Why Your Cell Phone Might Be Hindering Work-Life Balance

I updated my iPhone several weeks ago and received an alert. Without much thought I clicked on the link and received a shocking dose of reality: I had used four glorious, precious hours of my life on my cell phone alone last week. What?! Four hours?! I couldn’t believe it. Four hours is half a work day. It’s an 8-mile hike. It’s the four hours I’ve been needing to finish one of my work projects.

This reality brought a hefty-dose of awareness to how often I was using my phone and the purpose I was using it.

Cellphones control our priorities. 

There was the time I was sitting on Metro on my way to meet some friends. I checked my cell and noticed several work emails. “Better respond quickly,” I thought. So instead of using the ride to decompress, I elected to respond to emails.

Instead of meeting my friends excited and ready to engage, I was completely preoccupied with logistics and work. By choosing to be on the phone, I was unknowingly letting technology dictate my priorities (work over relaxation) and ultimately put myself in a stressful mindset.

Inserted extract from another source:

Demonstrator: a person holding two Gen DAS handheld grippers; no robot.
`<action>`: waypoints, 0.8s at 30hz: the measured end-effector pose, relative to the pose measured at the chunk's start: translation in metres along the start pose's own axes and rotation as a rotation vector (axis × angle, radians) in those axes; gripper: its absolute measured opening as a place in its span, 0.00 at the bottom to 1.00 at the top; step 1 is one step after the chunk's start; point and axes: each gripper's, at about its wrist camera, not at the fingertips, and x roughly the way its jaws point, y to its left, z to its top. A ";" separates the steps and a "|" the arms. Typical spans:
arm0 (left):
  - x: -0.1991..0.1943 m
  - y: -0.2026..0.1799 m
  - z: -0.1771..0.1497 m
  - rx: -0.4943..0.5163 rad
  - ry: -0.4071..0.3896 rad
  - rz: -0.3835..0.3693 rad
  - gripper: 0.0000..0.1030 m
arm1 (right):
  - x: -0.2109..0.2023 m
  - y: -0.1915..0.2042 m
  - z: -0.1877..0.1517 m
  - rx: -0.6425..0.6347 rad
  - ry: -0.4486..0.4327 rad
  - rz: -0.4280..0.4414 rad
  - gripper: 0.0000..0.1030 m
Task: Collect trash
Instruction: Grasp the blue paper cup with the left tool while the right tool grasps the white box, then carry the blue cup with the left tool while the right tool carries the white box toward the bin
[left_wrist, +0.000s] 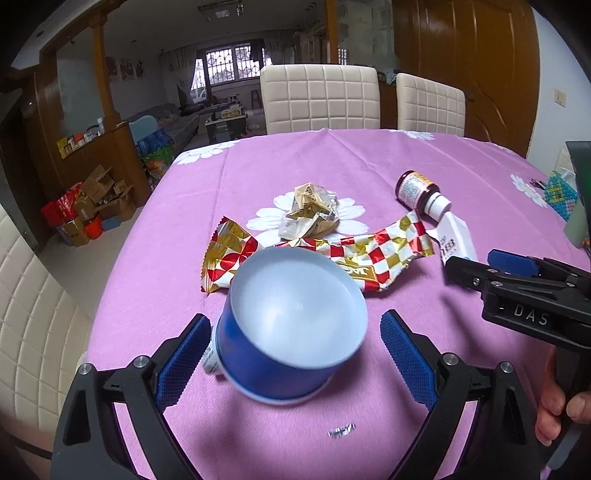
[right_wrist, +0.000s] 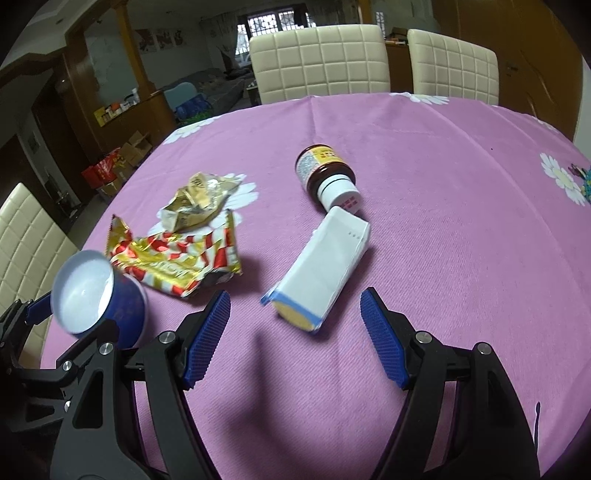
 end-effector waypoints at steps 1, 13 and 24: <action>0.002 0.000 0.001 -0.003 0.001 0.000 0.88 | 0.002 -0.001 0.000 0.003 0.002 -0.006 0.69; -0.007 -0.001 -0.002 0.027 -0.058 0.011 0.77 | -0.001 0.005 -0.012 -0.039 -0.016 -0.064 0.36; -0.046 -0.001 -0.009 0.040 -0.139 0.027 0.77 | -0.038 0.024 -0.026 -0.097 -0.067 -0.042 0.36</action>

The habit of checking cellphones creates more work. 

I’m so thankful to my wonderful clients who respect my time and have reasonable expectations. However,  I recognize that not everyone is so fortunate. I’ve seen too many people who feel pressured to respond immediately to a work email, ultimately sending the message that they are now available 24/7.  An email leads to a phone call, which spirals into a sleepless night attempting to resolve a work issue. The reality is that oftentimes putting up boundaries and deciding not to respond in the first place might have led to resolving the issue the following day.

The constant connection reinforces limiting beliefs.

We all have some type of limiting belief about ourselves. “I’m not good enough,” “I don’t have enough,” “Others are better than me,” etc. etc. Our constant connection to our emails and social media reinforces these limiting beliefs.

How many times have you felt frustrated after checking your email after you’ve left work for the day? Perhaps it reinforced that the feeling you don’t work hard enough or that you did something wrong. Think about all the times you’ve compared yourself to someone else on Instagram, reinforcing the feeling that you’re not happy as someone else or lacking what they have.

And what’s the fallout from telling  yourself negative messages all day? Do you overeat that evening? Binge watch television to escape from reality? Get frustrated when someone is trying to talk to you? The domino effect is not worth it.

At the end of the day, we need a break from our overactive minds.

Constantly checking our cell phones is pushing our minds into overdrive. Between the brainpower needed to solve a problem, or the thoughts that come from the comparison and judgement over social media, we need to give our minds a break.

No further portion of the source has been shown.